China and Tibet: The Other Side

In my experience, most Americans know little about Tibet but that doesn’t prevent some of them from having strong opinions about the Chinese takeover. (A crime against humanity, they say.) At a dinner in Berkeley, I made this point to some friends. One of them asked politely, “What is the other side?” She had no idea what it was.

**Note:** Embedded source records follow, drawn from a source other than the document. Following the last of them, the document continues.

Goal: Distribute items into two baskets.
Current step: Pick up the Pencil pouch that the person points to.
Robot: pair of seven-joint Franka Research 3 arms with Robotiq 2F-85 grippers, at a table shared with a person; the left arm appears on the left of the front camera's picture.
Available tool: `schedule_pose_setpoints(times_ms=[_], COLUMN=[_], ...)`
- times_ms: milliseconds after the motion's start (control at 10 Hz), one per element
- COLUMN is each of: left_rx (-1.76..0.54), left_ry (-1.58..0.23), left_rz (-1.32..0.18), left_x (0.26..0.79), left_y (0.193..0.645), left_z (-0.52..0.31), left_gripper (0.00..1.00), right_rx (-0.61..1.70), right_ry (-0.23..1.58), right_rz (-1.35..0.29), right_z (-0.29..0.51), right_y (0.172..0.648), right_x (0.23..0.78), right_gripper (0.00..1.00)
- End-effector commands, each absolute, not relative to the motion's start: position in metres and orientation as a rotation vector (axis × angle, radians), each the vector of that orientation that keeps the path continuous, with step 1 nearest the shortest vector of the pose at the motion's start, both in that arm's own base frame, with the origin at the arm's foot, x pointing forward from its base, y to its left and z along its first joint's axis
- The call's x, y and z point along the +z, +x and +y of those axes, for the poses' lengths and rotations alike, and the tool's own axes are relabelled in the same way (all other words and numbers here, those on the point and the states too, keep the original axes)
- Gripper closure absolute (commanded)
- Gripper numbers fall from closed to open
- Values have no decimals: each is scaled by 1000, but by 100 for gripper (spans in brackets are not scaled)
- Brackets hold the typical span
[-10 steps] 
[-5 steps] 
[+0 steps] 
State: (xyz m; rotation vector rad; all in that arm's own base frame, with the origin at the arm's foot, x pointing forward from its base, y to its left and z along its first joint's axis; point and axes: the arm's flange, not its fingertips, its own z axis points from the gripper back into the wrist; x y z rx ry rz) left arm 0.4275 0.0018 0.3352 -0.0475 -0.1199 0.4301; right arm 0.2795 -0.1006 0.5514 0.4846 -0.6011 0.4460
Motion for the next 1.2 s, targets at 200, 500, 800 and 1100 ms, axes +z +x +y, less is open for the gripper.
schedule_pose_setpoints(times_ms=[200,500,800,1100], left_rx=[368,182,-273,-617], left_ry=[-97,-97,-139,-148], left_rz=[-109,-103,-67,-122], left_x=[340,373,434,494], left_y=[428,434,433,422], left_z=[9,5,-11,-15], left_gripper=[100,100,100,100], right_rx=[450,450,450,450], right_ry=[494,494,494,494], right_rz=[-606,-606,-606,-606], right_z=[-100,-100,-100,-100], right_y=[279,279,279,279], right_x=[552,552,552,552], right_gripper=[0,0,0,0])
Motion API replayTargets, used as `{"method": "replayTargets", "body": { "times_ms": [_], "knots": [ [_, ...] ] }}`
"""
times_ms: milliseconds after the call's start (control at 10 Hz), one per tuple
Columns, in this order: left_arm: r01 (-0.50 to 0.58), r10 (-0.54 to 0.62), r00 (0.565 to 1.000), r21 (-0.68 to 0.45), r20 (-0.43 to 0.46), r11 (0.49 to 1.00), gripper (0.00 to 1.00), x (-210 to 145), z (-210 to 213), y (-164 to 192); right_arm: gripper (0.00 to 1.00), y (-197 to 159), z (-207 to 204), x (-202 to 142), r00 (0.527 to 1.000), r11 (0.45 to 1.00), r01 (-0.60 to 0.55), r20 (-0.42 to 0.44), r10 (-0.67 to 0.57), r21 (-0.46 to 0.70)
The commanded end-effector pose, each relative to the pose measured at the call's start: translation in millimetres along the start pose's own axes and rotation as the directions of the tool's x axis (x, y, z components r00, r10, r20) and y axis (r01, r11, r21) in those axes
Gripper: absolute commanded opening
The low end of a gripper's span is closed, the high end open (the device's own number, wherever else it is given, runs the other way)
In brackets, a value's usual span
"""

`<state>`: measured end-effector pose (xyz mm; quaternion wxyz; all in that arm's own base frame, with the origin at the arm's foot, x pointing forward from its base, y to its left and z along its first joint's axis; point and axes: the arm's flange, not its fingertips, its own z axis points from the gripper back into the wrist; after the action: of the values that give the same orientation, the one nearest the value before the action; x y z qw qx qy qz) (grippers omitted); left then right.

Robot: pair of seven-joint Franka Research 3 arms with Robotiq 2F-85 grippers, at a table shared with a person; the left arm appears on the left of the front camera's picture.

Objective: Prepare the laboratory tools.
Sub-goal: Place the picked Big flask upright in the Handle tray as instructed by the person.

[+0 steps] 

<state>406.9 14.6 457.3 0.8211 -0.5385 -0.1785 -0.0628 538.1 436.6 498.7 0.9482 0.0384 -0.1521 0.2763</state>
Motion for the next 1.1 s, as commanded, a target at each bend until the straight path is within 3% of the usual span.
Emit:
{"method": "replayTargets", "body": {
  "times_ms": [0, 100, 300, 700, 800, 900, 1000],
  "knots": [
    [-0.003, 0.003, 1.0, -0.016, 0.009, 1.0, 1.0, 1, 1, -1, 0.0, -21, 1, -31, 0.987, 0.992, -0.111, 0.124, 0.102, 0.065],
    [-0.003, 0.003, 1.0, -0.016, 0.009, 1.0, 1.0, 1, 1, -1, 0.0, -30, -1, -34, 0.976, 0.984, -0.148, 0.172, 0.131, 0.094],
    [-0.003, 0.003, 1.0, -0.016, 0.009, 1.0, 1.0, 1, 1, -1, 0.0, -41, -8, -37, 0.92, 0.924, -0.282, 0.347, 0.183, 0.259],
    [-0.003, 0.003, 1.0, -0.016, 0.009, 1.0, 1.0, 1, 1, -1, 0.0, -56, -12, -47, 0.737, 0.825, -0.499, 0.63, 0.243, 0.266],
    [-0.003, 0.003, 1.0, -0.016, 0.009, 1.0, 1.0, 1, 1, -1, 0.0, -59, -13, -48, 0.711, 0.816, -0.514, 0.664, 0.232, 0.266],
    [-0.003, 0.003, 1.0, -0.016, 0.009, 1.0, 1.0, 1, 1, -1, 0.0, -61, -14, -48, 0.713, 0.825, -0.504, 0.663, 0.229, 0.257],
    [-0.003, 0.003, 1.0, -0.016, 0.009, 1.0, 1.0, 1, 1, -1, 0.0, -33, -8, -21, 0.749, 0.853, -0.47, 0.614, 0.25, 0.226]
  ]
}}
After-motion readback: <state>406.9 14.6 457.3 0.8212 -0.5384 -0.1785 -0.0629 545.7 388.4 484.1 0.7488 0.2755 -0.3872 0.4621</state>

Yes, Chinese students are brainwashed about this. (When I googled “Tibet slavery” and tried to follow the links, all of sudden nothing worked.) But the smartest among them know more about it than smart American students who have been brainwashed the other way. Here’s what one of them told me about the Chinese side of the argument:

1. Before China took over, Tibet was ruled by a religious elite. It is this elite, personified by the Dalai Lama, that now has influential Americans (e.g., Richard Gere, Robert Thurman) on their side. While the elite are incredibly pissed off by the Chinese takeover — just as rich Cubans were by Castro — the rest of the country, having been oppressed by this elite, doesn’t agree.

2. Before China took over, there was widespread slavery in Tibet. You could incur a debt that basically made you a slave, it took so long to pay off. Of course this makes a mockery of the Dalai Lama’s books. Here are some details:

Until 1959, when the Dalai Lama last presided over Tibet, most of the arable land was still organized into manorial estates worked by serfs. These estates were owned by two social groups: the rich secular landlords and the rich theocratic lamas. Even a writer sympathetic to the old order allows that “a great deal of real estate belonged to the monasteries, and most of them amassed great riches.” Much of the wealth was accumulated “through active participation in trade, commerce, and money lending.”

Drepung monastery was one of the biggest landowners in the world, with its 185 manors, 25,000 serfs, 300 great pastures, and 16,000 herdsmen. The wealth of the monasteries rested in the hands of small numbers of high-ranking lamas. Most ordinary monks lived modestly and had no direct access to great wealth. The Dalai Lama himself “lived richly in the 1000-room, 14-story Potala Palace.”

Secular leaders also did well. A notable example was the commander-in-chief of the Tibetan army, a member of the Dalai Lama’s lay Cabinet, who owned 4,000 square kilometers of land and 3,500 serfs. Old Tibet has been misrepresented by some Western admirers as “a nation that required no police force because its people voluntarily observed the laws of karma.” In fact. it had a professional army, albeit a small one, that served mainly as a gendarmerie for the landlords to keep order, protect their property, and hunt down runaway serfs.

Runaway serfs. I find these paragraphs vastly more believable than anything I’ve heard Richard Gere or the Dalai Lama say about the situation. Here’s how one Free-Tibeter answers these facts:

The old Tibet was backward in its technological and social systems. Nobody denies this. If, however, you look at the faces of those Tibetans who were born and grew up in that society, you can easily notice their genuine smile. When compared with other communities, the Tibetans were generally quite peaceful and warm-hearted. If they were really as cruel as the Chinese claim, then I think the people who were born and grew up under those circumstances would be different. The people living at the time were happier and calmer than the people in this new generation. At that time, unfortunately, there were people who were used by the landlords. Now the whole nation has become a slave.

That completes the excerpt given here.